Thursday, May 23, 2019
Does the Superseding Assange Indictment Implicate the First Amendment?
As anticipated, the Department of Justice has filed a superseding indictment against WikiLeaks founder, Julian Assange.
The 18 count indictment charges 17 violations of the Espionage Act, 18 U.S.C. §793, as well as one count of conspiracy to commit computer intrusion. The factual recitations revolve around Chelsea Manning occurring in 2010; other highly publicized allegations involving President Trump and Hillary Clinton do not make an appearance (and their names are not mentioned in the indictment).
The charges of unauthorized obtaining and receiving of "National Defense Information" (counts 1-8) and unauthorized disclosure of that same national defense information (counts 9-17) raise First Amendment issues.
The argument is — quite simply — that Assange has done nothing different than other journalists who have published government information and should be covered by the same constitutional protections afforded the New York Times in The New York Times v.

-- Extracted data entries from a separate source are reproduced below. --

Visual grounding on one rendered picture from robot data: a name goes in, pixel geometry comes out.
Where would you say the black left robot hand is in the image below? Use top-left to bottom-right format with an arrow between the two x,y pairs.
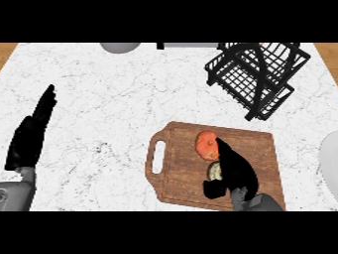
4,83 -> 60,173

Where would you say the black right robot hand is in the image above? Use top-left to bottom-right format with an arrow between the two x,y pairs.
203,137 -> 261,202

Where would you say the brown wooden cutting board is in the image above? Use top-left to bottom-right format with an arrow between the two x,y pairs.
146,120 -> 287,212

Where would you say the orange frosted cupcake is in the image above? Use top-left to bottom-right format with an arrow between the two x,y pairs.
196,130 -> 225,182

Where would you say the grey round bowl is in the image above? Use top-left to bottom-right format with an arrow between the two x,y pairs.
98,42 -> 143,55

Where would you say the grey flat appliance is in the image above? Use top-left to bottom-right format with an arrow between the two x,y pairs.
156,42 -> 222,51

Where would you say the black wire tiered basket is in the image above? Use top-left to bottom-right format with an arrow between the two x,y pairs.
205,42 -> 312,122

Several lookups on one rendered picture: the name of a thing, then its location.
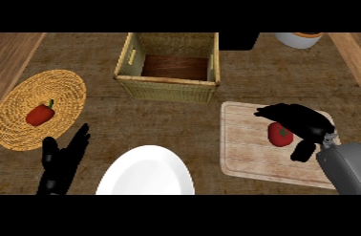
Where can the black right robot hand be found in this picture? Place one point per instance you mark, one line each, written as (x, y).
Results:
(301, 118)

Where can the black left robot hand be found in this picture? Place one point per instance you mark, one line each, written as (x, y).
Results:
(57, 169)

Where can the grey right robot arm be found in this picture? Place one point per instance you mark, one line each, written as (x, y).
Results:
(341, 168)

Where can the red tomato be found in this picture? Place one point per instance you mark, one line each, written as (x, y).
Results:
(279, 136)

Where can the pale wooden cutting board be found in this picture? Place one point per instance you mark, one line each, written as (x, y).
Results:
(250, 144)

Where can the rectangular wicker basket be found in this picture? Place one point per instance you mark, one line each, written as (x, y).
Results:
(170, 71)

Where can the red bell pepper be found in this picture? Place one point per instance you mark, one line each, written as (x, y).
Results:
(40, 114)

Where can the round woven yellow placemat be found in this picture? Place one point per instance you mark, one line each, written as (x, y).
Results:
(42, 109)

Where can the white plate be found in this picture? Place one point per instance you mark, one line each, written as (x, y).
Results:
(147, 173)

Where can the white pot with orange rim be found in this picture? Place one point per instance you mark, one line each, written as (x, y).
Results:
(300, 39)

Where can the black box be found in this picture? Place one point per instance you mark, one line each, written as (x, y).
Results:
(239, 40)

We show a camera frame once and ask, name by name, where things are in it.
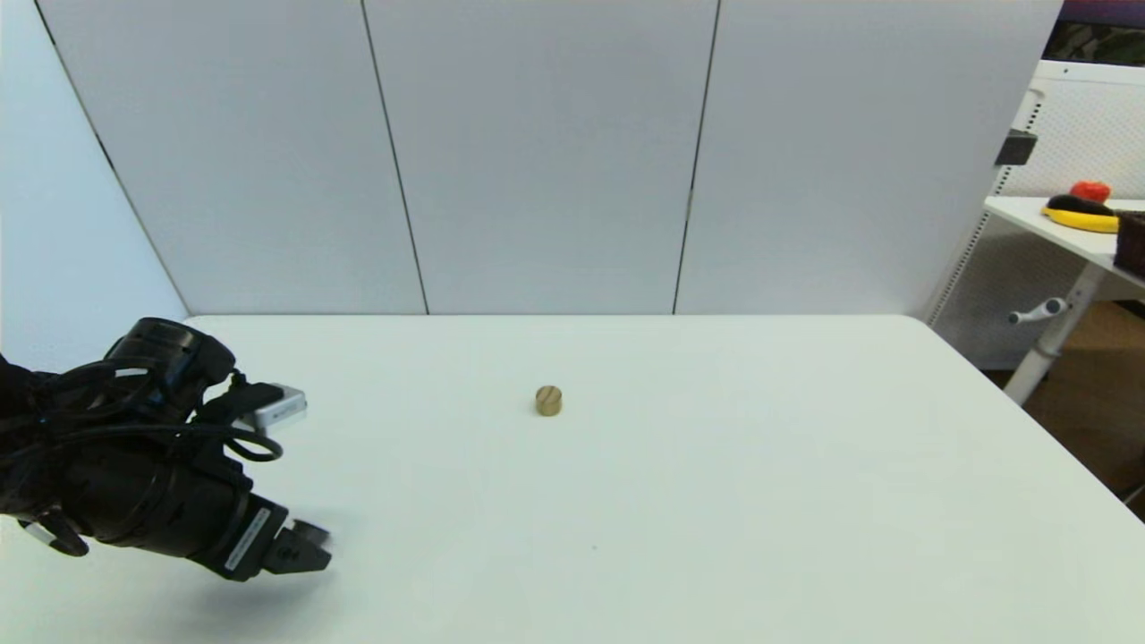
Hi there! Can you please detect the small black box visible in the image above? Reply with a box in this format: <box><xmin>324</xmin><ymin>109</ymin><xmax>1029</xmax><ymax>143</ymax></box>
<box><xmin>995</xmin><ymin>129</ymin><xmax>1039</xmax><ymax>167</ymax></box>

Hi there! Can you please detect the white side table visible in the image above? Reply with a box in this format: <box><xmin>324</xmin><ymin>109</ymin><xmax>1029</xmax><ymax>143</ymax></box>
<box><xmin>984</xmin><ymin>196</ymin><xmax>1145</xmax><ymax>405</ymax></box>

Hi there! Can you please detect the yellow banana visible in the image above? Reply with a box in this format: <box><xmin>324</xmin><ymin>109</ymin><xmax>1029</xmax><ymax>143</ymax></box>
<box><xmin>1040</xmin><ymin>207</ymin><xmax>1122</xmax><ymax>234</ymax></box>

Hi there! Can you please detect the black oblong object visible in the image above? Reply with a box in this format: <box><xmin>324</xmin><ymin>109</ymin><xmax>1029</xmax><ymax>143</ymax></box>
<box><xmin>1047</xmin><ymin>193</ymin><xmax>1115</xmax><ymax>217</ymax></box>

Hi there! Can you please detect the dark brown box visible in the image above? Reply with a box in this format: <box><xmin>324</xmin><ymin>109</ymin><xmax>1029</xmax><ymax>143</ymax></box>
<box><xmin>1114</xmin><ymin>211</ymin><xmax>1145</xmax><ymax>280</ymax></box>

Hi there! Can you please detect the white pegboard panel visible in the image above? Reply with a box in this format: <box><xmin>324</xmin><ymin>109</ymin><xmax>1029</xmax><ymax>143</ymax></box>
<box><xmin>926</xmin><ymin>59</ymin><xmax>1145</xmax><ymax>370</ymax></box>

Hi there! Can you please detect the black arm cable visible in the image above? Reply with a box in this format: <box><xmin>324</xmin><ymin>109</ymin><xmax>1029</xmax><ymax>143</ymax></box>
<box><xmin>18</xmin><ymin>358</ymin><xmax>284</xmax><ymax>465</ymax></box>

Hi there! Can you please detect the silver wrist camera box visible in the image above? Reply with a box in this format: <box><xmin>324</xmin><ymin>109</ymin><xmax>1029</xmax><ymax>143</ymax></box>
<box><xmin>234</xmin><ymin>384</ymin><xmax>309</xmax><ymax>433</ymax></box>

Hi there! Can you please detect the white table crank handle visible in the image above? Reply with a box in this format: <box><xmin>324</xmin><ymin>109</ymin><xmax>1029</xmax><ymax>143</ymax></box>
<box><xmin>1008</xmin><ymin>297</ymin><xmax>1068</xmax><ymax>326</ymax></box>

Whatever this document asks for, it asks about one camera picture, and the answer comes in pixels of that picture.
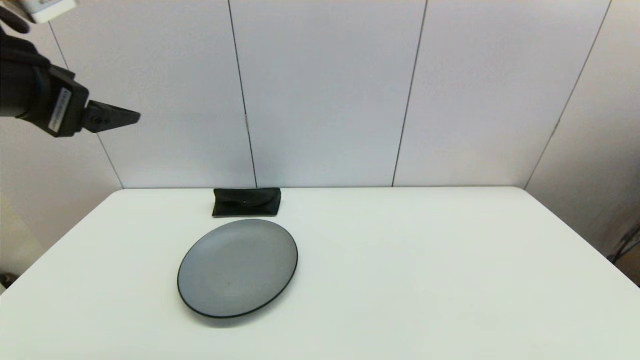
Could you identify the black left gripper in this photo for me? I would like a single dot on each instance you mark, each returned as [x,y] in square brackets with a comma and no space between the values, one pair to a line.
[60,102]

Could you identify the black glasses case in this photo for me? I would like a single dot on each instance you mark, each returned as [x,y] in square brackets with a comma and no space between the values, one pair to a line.
[247,202]

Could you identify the black round floor object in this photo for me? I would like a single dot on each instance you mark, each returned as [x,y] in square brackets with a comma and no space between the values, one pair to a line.
[7,280]

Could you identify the grey round plate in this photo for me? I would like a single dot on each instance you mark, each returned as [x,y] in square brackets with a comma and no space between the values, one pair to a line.
[237,267]

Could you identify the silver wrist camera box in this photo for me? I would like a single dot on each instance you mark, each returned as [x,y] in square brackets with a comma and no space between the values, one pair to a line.
[50,7]

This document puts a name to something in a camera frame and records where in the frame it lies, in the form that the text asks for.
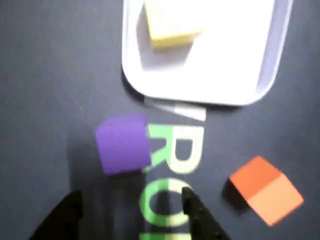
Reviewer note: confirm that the white tray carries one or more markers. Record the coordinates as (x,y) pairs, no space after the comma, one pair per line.
(225,70)

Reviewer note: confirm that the orange block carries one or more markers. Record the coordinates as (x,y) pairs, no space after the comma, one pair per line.
(265,190)

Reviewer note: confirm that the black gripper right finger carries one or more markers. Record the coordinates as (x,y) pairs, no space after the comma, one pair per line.
(202,222)

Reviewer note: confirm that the dark mat with ROBO print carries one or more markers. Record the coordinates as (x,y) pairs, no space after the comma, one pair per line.
(50,75)

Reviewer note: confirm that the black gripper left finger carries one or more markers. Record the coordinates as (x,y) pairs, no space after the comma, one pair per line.
(62,220)

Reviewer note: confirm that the purple block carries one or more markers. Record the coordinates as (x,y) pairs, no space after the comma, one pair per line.
(122,145)

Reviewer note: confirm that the yellow block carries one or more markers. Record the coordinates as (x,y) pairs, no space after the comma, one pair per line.
(172,25)

United States (1971), "The Pentagon Papers" Case.
In Assange's situation, the issue is not prior restraint but criminal liability, but certainly the same principles apply as we previously discussed. (Also consider the documentary on Daniel Ellsburg).
This issue has been brewing for a while. A good primer on the intersection between the Espionage Act and First Amendment protections of a free press, is Stephen Vladeck's 2007 article, Inchoate Liability and the Espionage Act: The Statutory Framework and the Freedom of the Press, 1 Harvard Law & Policy Review 219, available here.